After the National Socialists came to power in 1933, Malten served as dean of the Philosophical Faculty for five years. He supported the "Eastern Program" worked out by the historian Hermann Aubin to raise the profile of the university in the National Socialist sense, but did not join any party affiliated group.

After fleeing from Breslau (1945), Malten went to the University of Göttingen , where he continued to teach until his retirement in 1958, initially as a professor with a teaching position and later as a personal professor.

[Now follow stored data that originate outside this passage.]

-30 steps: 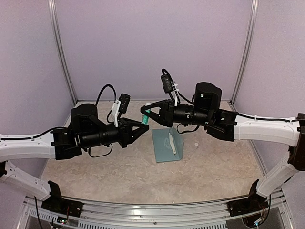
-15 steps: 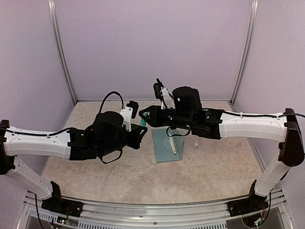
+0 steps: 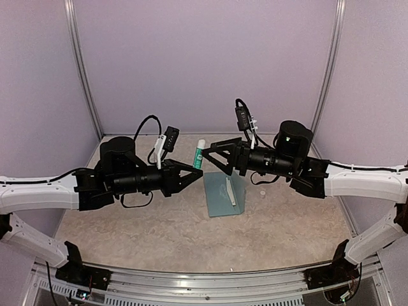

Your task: Place the letter into the envelope and seal it

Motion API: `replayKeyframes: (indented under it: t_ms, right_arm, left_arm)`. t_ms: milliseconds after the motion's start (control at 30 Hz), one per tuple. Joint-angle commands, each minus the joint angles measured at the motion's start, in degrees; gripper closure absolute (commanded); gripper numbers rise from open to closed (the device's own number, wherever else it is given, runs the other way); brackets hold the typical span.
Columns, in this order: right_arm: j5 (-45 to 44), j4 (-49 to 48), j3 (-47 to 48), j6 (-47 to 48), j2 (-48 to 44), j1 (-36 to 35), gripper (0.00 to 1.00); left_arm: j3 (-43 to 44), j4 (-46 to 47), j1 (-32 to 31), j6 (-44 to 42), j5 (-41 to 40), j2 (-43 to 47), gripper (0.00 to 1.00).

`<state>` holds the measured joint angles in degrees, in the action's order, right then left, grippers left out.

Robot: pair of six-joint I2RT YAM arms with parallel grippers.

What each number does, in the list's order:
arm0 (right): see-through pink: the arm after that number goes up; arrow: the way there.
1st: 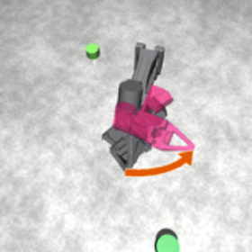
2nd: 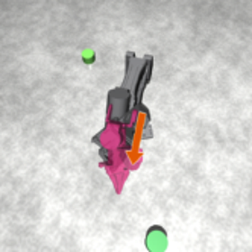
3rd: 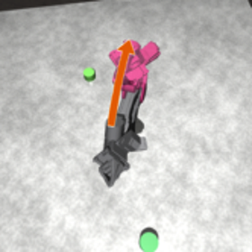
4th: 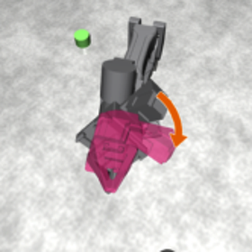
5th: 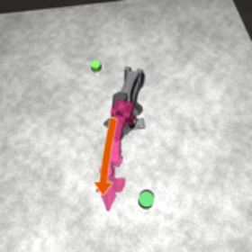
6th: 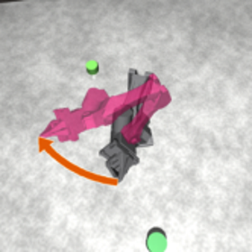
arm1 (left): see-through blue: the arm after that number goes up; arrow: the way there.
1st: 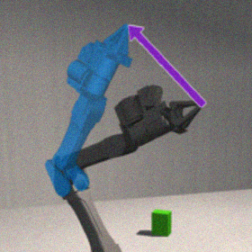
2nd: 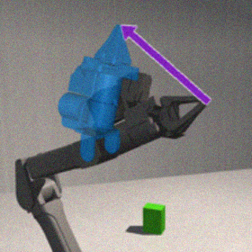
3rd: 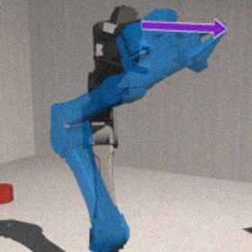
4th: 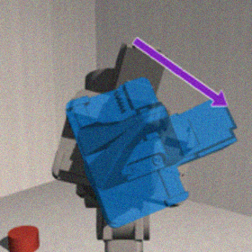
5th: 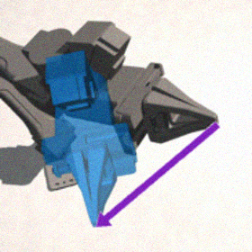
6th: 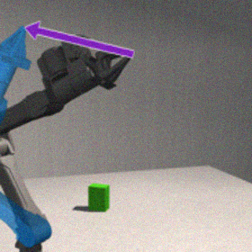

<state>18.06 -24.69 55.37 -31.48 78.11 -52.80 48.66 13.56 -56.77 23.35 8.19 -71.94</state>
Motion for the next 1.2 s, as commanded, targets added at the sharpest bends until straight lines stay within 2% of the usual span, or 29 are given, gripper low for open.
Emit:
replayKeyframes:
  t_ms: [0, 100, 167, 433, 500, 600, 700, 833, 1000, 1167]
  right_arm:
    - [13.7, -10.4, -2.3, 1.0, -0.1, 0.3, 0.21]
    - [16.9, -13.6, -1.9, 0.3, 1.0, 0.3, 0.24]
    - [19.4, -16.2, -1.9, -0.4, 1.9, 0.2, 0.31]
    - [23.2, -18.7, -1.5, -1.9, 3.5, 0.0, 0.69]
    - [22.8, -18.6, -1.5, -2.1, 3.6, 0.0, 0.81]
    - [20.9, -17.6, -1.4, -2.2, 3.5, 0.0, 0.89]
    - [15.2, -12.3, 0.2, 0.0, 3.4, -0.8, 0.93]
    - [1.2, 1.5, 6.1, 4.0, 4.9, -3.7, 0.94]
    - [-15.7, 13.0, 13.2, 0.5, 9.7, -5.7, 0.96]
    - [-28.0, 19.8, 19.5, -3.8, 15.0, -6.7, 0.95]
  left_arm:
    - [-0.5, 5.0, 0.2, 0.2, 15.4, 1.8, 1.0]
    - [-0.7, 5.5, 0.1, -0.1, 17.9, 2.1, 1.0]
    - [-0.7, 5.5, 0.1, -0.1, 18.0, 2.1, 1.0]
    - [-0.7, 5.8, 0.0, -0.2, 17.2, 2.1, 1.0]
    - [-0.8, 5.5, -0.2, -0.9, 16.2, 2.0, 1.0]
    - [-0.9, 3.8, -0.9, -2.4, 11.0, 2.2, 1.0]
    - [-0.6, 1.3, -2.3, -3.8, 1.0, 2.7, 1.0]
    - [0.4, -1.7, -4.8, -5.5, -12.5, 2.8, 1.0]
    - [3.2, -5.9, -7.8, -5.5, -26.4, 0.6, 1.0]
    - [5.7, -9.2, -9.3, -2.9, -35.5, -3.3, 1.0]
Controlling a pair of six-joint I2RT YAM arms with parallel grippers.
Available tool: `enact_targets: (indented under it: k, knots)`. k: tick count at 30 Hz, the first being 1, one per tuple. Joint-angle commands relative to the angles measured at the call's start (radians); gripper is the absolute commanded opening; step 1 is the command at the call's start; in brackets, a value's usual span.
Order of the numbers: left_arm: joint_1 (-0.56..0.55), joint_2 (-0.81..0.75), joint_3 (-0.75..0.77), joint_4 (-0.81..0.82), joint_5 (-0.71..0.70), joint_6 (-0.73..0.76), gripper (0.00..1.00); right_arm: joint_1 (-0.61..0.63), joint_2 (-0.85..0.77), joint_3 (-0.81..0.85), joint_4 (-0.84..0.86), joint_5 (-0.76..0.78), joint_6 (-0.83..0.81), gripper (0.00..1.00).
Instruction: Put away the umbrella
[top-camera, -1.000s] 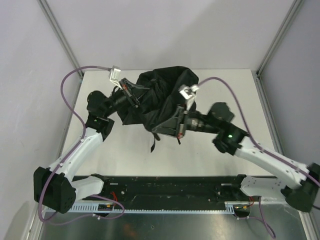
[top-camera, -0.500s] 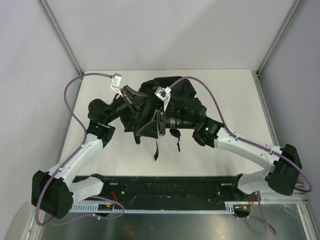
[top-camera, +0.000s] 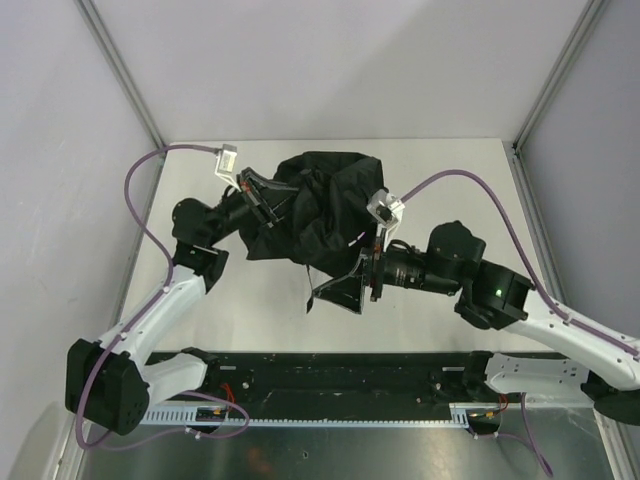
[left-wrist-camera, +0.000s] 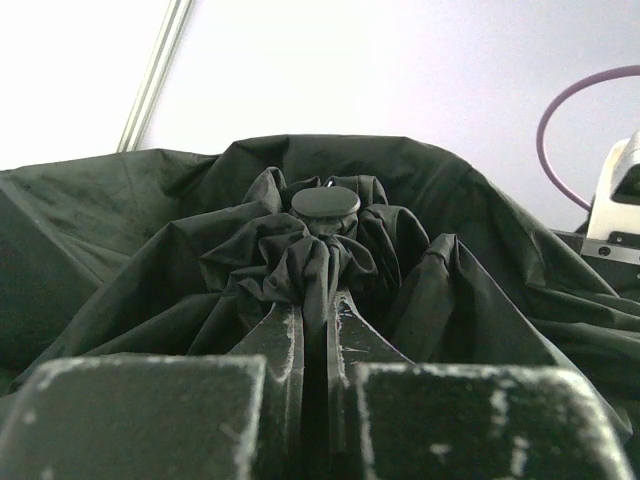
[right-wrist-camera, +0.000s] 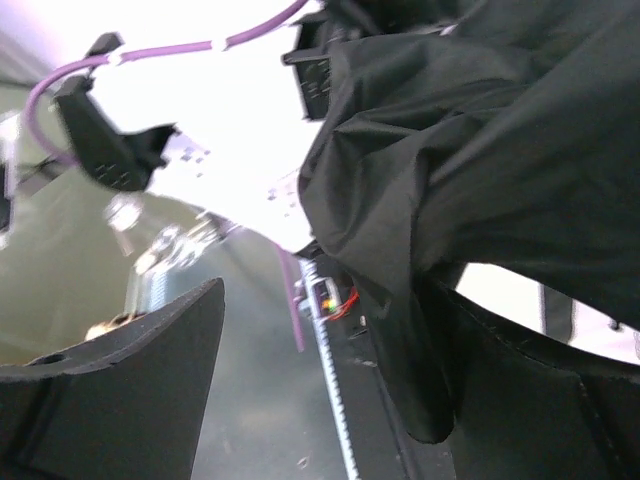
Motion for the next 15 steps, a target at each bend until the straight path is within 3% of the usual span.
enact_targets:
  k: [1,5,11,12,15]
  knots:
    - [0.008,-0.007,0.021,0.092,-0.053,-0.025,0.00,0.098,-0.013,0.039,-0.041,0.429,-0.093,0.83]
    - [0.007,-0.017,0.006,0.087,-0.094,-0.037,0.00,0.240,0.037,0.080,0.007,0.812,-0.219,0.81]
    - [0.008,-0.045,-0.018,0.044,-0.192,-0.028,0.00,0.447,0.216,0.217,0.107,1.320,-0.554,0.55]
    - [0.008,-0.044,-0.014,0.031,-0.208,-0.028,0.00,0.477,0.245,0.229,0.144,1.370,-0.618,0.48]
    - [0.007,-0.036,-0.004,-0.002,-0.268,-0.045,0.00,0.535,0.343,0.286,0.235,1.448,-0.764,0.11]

Malten's research focus was the ancient history of religion and mythology. He was a full member of the German Archaeological Institute , in whose journals he published numerous articles, and co-editor of the small writings of his teacher Wilamowitz.

Fonts

  • Cyrenarum origines. Cap. 1 . Schade, Berlin 1904 (dissertation University of Berlin).
  • Cyrene. Legendary and historical investigations . Weidmann, Berlin 1911.
  • Ten years at the University of Wroclaw (1921–1931) . Wroclaw Cooperative Book Printing Company, Wroclaw 1931.
  • The second decade of the University of Wroclaw (1931–1941) . Wroclaw 1941.
  • The language of the human face in early Greece . de Gruyter, Berlin 1961.

literature

  • Kürschner's German Scholars Calendar 1966 . [Vol. 1.] de Gruyter, Berlin 1966, pp. 1507-1508.
  • Wolfhart Unte : The work of Ludolf Maltens . In: Yearbook of the Silesian Friedrich Wilhelms University in Breslau . Vol. 21 (1980). Pp. 319-336. Reprinted in: ders .: Heroes and Epigones. Scholars' biographies of classical antiquity in the 19th and 20th centuries . Scripta Mercaturae Verlag, St. Katharinen 2003, ISBN 3-89590-134-2 , pp. 399-419.

Web links

Remarks

  1. Who is who . Arani, Berlin 1967, vol. 1, p. 1215.
  2. Cornelia Wegeler: "... we say from the international scholarly republic" . Böhlau, Vienna 1996, p. 46. Ibid. On p. 187 he is accidentally referred to as a student of Werner Jaeger , who actually did not receive his doctorate until 1911 and did not come to Berlin as a professor until 1921.
  3. ^ William Musgrave Calder: Men in their books. Studies in the modern history of classical scholarship . Olms, Hildesheim 1998, ISBN 3487106868 , p. 208.
  4. Stefan Rebenich, review by Wolfhart Unte: Heroen and Epigonen . In: sehepunkte 5 (2005), No. 11 (from November 15, 2005)
  5. ^ Ingo Haar : Historians in National Socialism. German history and the “national struggle” in the east . Vandenhoeck & Ruprecht, Göttingen 2000, ISBN 3-525-35942-X , pp. 154 and 160.
  6. Kürschner's German Scholars Calendar 1950 . de Gruyter, Berlin 1950, column 1279.